TASK INSTRUCTIONS. Please restate each entry below, word for word.

*** RECORDS FOR PROCESSING Section Begins ***

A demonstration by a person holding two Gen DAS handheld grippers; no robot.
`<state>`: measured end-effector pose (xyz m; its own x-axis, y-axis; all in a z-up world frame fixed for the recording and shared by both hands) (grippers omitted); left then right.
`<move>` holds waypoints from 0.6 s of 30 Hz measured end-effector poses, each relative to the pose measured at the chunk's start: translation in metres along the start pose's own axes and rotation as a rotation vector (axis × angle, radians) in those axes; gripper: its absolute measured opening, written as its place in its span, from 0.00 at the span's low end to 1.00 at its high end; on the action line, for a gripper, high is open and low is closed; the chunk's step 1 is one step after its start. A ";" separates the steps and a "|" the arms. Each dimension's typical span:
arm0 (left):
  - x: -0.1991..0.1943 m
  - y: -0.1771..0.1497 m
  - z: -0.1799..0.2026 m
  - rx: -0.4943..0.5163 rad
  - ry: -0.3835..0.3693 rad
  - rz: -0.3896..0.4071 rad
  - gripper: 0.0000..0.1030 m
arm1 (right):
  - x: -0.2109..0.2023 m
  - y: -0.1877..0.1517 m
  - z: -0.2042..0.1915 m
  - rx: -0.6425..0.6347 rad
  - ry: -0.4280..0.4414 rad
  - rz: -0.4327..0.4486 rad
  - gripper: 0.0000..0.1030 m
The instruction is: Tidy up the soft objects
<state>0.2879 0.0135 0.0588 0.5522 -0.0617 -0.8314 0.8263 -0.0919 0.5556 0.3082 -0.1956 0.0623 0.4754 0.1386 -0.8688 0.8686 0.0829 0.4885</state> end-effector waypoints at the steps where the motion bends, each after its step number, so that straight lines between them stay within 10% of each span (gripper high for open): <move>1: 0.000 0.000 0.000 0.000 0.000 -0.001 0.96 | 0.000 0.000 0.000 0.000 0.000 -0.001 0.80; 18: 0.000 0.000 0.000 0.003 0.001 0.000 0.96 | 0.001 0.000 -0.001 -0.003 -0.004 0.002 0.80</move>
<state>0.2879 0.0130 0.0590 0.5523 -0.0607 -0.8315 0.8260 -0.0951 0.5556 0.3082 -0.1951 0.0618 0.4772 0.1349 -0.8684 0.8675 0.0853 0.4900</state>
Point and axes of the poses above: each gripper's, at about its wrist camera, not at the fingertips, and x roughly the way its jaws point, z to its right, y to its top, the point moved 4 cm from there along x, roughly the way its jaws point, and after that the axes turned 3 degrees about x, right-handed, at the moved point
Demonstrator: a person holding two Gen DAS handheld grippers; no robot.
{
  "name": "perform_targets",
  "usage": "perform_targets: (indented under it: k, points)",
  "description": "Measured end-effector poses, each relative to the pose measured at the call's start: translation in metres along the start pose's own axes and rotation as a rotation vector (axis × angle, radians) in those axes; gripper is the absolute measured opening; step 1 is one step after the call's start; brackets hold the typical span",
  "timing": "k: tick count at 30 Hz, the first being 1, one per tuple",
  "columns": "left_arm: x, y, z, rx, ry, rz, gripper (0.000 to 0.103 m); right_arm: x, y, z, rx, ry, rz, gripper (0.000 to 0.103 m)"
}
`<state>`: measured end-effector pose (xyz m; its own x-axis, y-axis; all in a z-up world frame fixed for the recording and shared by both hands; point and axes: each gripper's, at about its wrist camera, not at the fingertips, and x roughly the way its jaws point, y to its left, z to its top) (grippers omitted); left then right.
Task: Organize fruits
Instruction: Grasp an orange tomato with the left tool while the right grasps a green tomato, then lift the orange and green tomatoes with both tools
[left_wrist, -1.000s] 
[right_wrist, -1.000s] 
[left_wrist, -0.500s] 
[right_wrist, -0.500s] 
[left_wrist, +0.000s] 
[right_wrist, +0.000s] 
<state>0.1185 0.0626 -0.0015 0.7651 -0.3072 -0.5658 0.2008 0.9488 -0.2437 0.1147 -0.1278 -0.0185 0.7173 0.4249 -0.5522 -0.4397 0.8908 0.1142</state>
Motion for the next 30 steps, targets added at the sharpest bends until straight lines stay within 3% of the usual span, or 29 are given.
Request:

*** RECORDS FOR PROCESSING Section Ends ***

SOLUTION TO THIS EXERCISE.
A demonstration by a person holding two Gen DAS handheld grippers; no robot.
`<state>`: measured end-effector pose (xyz m; its own x-axis, y-axis; all in a z-up world frame fixed for the recording and shared by both hands) (grippers omitted); left then right.
`<move>` holds waypoints from 0.6 s of 30 Hz measured end-effector poses, each relative to the pose measured at the chunk's start: translation in metres along the start pose's own axes and rotation as a rotation vector (axis × angle, radians) in those axes; gripper: its absolute measured opening, written as its place in its span, from 0.00 at the span's low end to 1.00 at its high end; on the action line, for a gripper, high is open and low is closed; the chunk's step 1 is one step after its start. A ";" separates the steps and a "|" the arms. Each dimension's typical span:
arm0 (left):
  - x: -0.1991..0.1943 m
  - y: -0.1771..0.1497 m
  - z: -0.1799..0.2026 m
  - rx: -0.4943..0.5163 rad
  - ry: -0.3835..0.3693 rad
  - rz: -0.3896..0.4071 rad
  - gripper: 0.0000..0.1030 m
arm1 (right):
  - x: -0.2109..0.2023 m
  - y: -0.1877..0.1517 m
  - z: -0.2042..0.1915 m
  - rx: -0.6425..0.6347 rad
  - ry: -0.4280..0.4414 rad
  - rz: -0.4327..0.4486 rad
  - gripper: 0.0000..0.1030 m
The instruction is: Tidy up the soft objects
<state>0.2879 0.0135 0.0588 0.5522 -0.0617 -0.8314 0.8263 -0.0919 0.5556 0.3082 -0.1956 0.0623 0.4754 0.1386 -0.8688 0.8686 0.0829 0.4885</state> end-effector waypoints at the steps where the motion bends, each after its step number, so that straight lines between them stay within 10% of each span (gripper high for open): <move>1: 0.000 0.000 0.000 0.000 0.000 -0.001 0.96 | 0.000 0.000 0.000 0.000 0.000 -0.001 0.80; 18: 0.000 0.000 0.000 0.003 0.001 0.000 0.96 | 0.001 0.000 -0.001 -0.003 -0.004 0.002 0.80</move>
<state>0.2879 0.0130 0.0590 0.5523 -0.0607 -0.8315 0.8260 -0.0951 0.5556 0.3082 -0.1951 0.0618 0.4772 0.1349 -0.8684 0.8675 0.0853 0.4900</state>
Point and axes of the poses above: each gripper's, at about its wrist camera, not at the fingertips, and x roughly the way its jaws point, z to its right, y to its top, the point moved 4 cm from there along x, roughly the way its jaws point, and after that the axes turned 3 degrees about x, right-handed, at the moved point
Demonstrator: a person holding two Gen DAS handheld grippers; no robot.
{
  "name": "perform_targets",
  "usage": "perform_targets: (indented under it: k, points)",
  "description": "Measured end-effector poses, each relative to the pose measured at the call's start: translation in metres along the start pose's own axes and rotation as a rotation vector (axis × angle, radians) in those axes; gripper is the absolute measured opening; step 1 is one step after the call's start; brackets hold the typical span",
  "timing": "k: tick count at 30 Hz, the first being 1, one per tuple",
  "columns": "left_arm: x, y, z, rx, ry, rz, gripper (0.000 to 0.103 m); right_arm: x, y, z, rx, ry, rz, gripper (0.000 to 0.103 m)"
}
`<state>`: measured end-effector pose (xyz m; its own x-axis, y-axis; all in a z-up world frame fixed for the recording and shared by both hands; point and axes: each gripper's, at about its wrist camera, not at the fingertips, and x roughly the way its jaws point, y to its left, z to its top) (grippers omitted); left then right.
Task: Organize fruits
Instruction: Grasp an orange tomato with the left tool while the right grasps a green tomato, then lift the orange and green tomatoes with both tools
[left_wrist, -1.000s] 
[right_wrist, -1.000s] 
[left_wrist, -0.500s] 
[right_wrist, -0.500s] 
[left_wrist, +0.000s] 
[right_wrist, +0.000s] 
<state>0.1185 0.0626 -0.0015 0.7651 -0.3072 -0.5658 0.2008 0.9488 -0.2437 0.1147 -0.1278 -0.0185 0.7173 0.4249 -0.5522 -0.4397 0.8908 0.1142</state>
Motion for the next 30 steps, targets added at the sharpest bends until straight lines stay within 3% of the usual span, or 29 are given.
Request:

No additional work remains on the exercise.